Elsevier

Experimental Cell Research

Volume 247, Issue 1, 25 February 1999, Pages 233-240
Experimental Cell Research

Regular Article
Activation of the p38 and JNK/SAPK Mitogen-Activated Protein Kinase Pathways during Apoptosis Is Mediated by a Novel Retinoid

https://doi.org/10.1006/excr.1998.4350Get rights and content

Abstract

6-[3-(1-Adamantyl)]-4-hydroxyphenyl]-2-naphthalene carboxylic acid (CD437) is a novel retinoid which induces apoptosis in the retinoic acid-resistant HL-60R human leukemia cell line.
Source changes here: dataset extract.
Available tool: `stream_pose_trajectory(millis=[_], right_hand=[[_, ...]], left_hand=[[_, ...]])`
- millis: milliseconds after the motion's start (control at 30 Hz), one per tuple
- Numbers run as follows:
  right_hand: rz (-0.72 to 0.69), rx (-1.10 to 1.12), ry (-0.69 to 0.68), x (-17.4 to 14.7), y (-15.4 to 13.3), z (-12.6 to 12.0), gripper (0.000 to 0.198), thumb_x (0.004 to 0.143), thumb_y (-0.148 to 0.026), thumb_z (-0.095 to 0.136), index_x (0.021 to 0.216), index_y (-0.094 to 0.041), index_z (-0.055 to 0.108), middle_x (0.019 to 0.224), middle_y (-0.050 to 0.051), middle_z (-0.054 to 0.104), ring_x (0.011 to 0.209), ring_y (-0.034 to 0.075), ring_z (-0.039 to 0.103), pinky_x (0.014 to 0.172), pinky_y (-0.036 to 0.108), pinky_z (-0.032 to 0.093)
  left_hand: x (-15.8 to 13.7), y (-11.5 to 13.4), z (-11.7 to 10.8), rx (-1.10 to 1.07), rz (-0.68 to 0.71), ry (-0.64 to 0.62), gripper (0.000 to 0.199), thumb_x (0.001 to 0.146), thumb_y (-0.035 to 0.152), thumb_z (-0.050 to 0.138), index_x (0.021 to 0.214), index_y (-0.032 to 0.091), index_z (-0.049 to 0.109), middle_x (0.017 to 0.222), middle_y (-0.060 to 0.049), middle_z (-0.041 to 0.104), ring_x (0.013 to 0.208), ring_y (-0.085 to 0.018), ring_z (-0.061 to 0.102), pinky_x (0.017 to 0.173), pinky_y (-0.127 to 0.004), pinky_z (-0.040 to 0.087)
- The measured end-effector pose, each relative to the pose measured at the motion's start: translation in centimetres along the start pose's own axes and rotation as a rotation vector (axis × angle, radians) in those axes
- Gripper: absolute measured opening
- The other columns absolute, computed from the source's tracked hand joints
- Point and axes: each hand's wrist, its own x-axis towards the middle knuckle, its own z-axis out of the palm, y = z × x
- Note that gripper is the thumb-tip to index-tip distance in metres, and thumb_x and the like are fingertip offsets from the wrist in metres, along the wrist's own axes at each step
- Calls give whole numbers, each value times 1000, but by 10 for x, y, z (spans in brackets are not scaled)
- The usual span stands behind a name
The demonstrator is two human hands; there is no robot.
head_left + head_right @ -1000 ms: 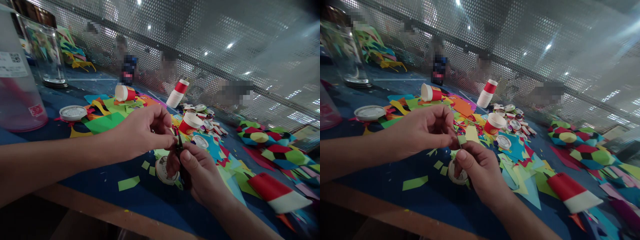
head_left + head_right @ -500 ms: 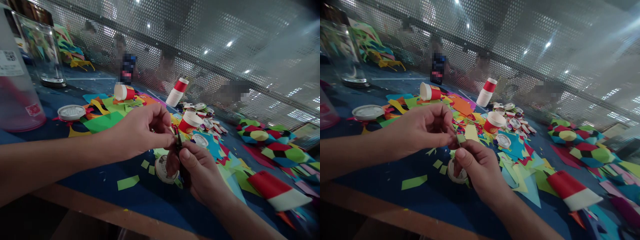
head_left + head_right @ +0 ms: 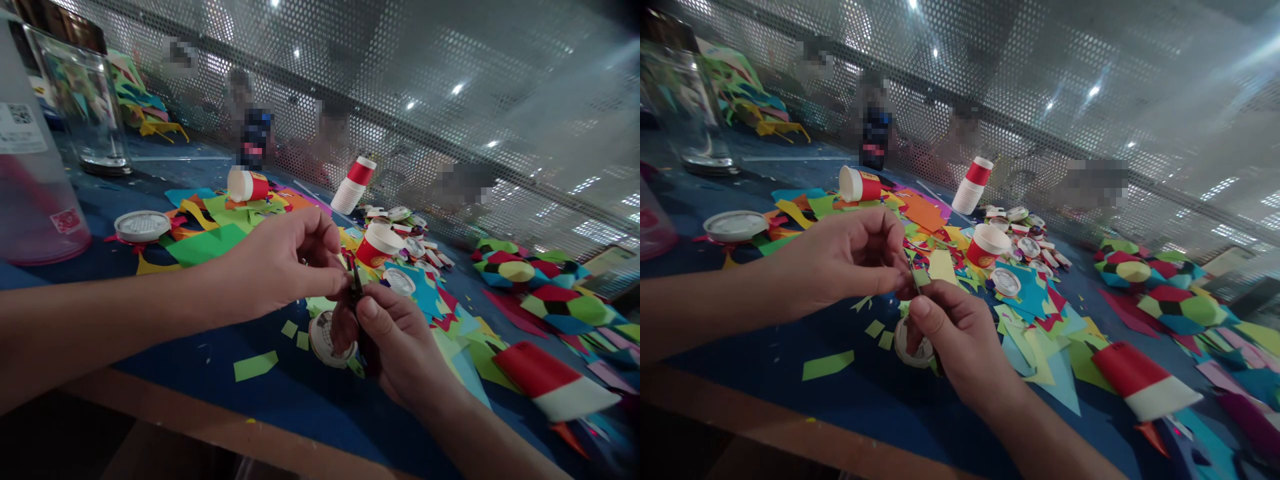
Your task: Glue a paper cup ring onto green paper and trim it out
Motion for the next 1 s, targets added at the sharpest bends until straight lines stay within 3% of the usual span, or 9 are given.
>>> stream_pose_trajectory(millis=[700,900,1000], right_hand=[[45,51,16,1,1,2,31,82,-50,71,78,-20,64,60,-1,63,53,11,53,50,23,39],[47,21,50,0,-2,2,36,88,-55,60,85,-19,65,61,0,61,44,9,41,41,22,27],[65,84,123,2,-6,5,38,86,-56,59,85,-18,65,59,-1,57,47,11,44,42,23,32]], left_hand=[[3,2,1,-71,-78,14,23,63,15,67,74,19,48,63,7,57,61,-9,57,56,-21,44],[4,-1,-1,-105,-19,16,21,70,15,70,76,18,50,67,7,57,64,-8,56,59,-19,46],[4,-2,-1,-92,31,25,19,73,16,70,79,18,52,69,6,56,65,-7,55,59,-18,45]])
CD437-mediated poly(ADP-ribose) polymerase (PARP) cleavage and apoptosis of HL-60R cells does not require gene transcription or protein synthesis since it occurs in the presence or absence of either actinomycin D or cycloheximide. Marked activation of both the p38 and the JNK/SAPK serine and threonine kinases occurs at 1 h of exposure to CD437 with subsequent PARP cleavage at 2 h and apoptosis noted at 4 to 6 h. CD437 concentrations as little as 10 nM result in p38 activation and apoptosis of HL-60R cells. However, inhibition of p38 activation utilizing the specific inhibitor SB203580 does not block CD437-mediated PARP cleavage or apoptosis. In addition, p38 activation is dependent upon the activation of the caspase system since p38 activation is blocked by the pan ICE inhibitor Z-VAD fmk, which also inhibits CD437-mediated apoptosis and PARP cleavage in these cells. CD437-mediated activation of JNK/SAPK is not inhibited by Z-VAD fmk, suggesting that it lies upstream of CD437 activation of caspase activity and subsequent apoptosis. The role of JNK/SAPK activation in CD437-mediated apoptosis remains to be defined.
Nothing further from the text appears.